100%|█████████████████████████████████████████████████████████████████████████████████████████████████████████████████████████████████████████████| 97/97 [00:03<00:00, 27.08it/s]


In [20]:
embeddings_tensor.shape

torch.Size([97, 768])

In [24]:
kmeans = KMeans(n_clusters=30, mode='euclidean', verbose=1)
labels = kmeans.fit_predict(embeddings_tensor)

(U, S, V) = torch.pca_lowrank(embeddings_tensor)

K = 2
Z = torch.matmul(embeddings_tensor, V[:, :K])

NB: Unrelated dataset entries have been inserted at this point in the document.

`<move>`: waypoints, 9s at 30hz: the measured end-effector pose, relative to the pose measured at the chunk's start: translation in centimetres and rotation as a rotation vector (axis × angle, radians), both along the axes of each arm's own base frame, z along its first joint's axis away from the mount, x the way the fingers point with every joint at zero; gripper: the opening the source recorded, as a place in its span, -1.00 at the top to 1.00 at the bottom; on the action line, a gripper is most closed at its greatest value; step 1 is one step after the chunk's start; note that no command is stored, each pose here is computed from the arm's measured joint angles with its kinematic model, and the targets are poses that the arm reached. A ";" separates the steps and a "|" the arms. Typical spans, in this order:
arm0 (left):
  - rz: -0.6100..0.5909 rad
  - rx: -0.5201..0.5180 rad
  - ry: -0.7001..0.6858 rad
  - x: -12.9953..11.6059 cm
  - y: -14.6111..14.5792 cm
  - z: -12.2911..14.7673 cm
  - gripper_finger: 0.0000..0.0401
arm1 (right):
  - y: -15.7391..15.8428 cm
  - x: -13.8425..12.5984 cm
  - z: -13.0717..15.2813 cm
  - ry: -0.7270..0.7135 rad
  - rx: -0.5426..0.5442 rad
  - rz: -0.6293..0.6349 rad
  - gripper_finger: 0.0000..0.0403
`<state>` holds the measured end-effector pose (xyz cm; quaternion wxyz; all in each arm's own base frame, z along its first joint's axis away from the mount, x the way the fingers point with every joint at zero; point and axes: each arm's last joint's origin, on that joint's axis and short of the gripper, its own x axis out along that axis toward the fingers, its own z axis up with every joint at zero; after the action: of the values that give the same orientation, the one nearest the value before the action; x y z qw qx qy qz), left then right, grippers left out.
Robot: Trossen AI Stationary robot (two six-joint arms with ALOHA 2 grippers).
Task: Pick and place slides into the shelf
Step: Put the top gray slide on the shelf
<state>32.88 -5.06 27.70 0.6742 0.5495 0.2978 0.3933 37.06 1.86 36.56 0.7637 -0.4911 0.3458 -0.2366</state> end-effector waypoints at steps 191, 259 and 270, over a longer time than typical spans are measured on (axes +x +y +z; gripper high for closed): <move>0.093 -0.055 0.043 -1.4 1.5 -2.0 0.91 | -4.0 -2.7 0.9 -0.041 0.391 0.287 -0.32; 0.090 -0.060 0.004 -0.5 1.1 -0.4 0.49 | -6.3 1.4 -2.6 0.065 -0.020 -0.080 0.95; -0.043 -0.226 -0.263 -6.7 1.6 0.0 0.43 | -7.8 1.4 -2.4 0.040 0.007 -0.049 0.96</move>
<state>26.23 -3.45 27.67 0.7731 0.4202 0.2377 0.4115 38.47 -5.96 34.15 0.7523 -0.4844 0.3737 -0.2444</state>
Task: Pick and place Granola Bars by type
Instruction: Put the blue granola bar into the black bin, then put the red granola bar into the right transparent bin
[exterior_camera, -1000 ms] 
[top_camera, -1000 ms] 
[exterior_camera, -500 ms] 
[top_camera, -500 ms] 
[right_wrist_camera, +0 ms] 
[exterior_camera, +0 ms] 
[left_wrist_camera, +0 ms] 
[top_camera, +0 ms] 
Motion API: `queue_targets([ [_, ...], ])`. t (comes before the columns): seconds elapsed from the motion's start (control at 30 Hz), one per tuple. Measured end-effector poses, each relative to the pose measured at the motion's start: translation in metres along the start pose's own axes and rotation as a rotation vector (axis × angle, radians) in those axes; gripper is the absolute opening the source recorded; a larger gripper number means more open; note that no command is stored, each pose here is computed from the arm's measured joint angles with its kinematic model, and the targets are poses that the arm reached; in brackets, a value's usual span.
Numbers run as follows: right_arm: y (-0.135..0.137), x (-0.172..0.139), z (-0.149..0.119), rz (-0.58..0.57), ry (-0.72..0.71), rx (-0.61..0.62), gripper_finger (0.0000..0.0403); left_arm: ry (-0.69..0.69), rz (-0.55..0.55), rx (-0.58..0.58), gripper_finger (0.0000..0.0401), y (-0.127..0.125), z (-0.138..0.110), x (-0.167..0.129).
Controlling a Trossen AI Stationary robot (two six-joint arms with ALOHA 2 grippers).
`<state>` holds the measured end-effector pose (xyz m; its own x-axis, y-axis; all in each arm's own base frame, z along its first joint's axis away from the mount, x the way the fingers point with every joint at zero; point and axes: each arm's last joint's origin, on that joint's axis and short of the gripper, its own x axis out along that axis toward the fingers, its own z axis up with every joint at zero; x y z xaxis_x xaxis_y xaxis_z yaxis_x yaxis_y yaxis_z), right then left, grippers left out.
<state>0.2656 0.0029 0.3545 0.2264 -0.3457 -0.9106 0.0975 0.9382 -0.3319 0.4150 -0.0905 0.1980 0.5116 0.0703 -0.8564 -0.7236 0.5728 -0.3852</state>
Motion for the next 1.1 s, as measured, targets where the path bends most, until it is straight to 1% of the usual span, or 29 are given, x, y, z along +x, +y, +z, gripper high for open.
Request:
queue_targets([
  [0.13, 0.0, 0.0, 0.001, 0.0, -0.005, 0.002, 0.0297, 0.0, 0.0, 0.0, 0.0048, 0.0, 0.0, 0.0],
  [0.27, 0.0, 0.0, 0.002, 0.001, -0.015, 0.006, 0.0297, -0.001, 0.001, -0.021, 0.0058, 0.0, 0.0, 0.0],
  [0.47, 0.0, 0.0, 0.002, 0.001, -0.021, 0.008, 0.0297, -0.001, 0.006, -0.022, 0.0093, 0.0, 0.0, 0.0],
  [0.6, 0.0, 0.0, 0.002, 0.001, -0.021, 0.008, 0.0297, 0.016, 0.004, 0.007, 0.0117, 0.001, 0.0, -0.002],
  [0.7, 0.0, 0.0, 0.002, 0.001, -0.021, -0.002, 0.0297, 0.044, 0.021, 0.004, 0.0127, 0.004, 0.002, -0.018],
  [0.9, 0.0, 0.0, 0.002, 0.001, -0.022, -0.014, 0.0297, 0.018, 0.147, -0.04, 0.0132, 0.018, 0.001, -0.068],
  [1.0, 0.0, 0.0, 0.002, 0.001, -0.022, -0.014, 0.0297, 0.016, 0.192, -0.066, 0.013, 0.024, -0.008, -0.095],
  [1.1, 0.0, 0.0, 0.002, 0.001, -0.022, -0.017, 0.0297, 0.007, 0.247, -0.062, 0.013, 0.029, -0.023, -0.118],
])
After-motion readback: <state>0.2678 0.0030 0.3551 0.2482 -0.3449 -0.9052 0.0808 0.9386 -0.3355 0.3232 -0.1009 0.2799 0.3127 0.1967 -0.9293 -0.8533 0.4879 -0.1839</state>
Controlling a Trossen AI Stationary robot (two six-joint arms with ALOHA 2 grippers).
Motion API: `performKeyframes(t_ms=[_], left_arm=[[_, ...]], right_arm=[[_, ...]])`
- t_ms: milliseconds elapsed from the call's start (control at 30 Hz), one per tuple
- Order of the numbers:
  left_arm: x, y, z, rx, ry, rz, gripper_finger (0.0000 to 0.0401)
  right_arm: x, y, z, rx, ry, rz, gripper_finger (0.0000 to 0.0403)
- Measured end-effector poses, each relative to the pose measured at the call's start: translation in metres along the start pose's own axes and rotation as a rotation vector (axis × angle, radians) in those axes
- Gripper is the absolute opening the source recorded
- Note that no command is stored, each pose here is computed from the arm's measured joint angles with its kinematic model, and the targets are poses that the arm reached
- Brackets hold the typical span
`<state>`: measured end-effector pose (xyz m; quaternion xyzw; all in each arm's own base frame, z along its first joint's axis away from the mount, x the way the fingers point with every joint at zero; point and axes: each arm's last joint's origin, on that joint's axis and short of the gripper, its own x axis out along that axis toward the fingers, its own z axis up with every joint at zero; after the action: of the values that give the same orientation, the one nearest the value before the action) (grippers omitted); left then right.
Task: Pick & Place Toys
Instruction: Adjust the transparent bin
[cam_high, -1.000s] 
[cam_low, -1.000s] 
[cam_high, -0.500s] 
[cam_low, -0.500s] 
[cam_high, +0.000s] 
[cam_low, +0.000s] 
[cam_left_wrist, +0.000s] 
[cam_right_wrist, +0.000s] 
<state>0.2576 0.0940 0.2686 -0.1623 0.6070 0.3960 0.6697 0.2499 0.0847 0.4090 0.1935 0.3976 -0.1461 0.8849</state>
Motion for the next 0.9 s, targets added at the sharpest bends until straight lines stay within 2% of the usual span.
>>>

used 3 iterations (0.0783s) to cluster 97 items into 30 clusters


In [25]:
df = pd.DataFrame(None)

df["x"] = Z[:, 0].numpy()
df["y"] = Z[:, 1].numpy()
df["cluster_label"] = labels.numpy()
df["class_id"] = np.array(class_ids)
df["class_desc"] = df["class_id"].apply(lambda k: class_label_dict[k])

In [26]:
bokeh_2d_scatter_new(
    df=df, x="x", y="y", hue="cluster_label", label="class_desc", use_nb=True,
    title="BERT-based embeddings for EPIC-KITCHENS-100 noun classes."
)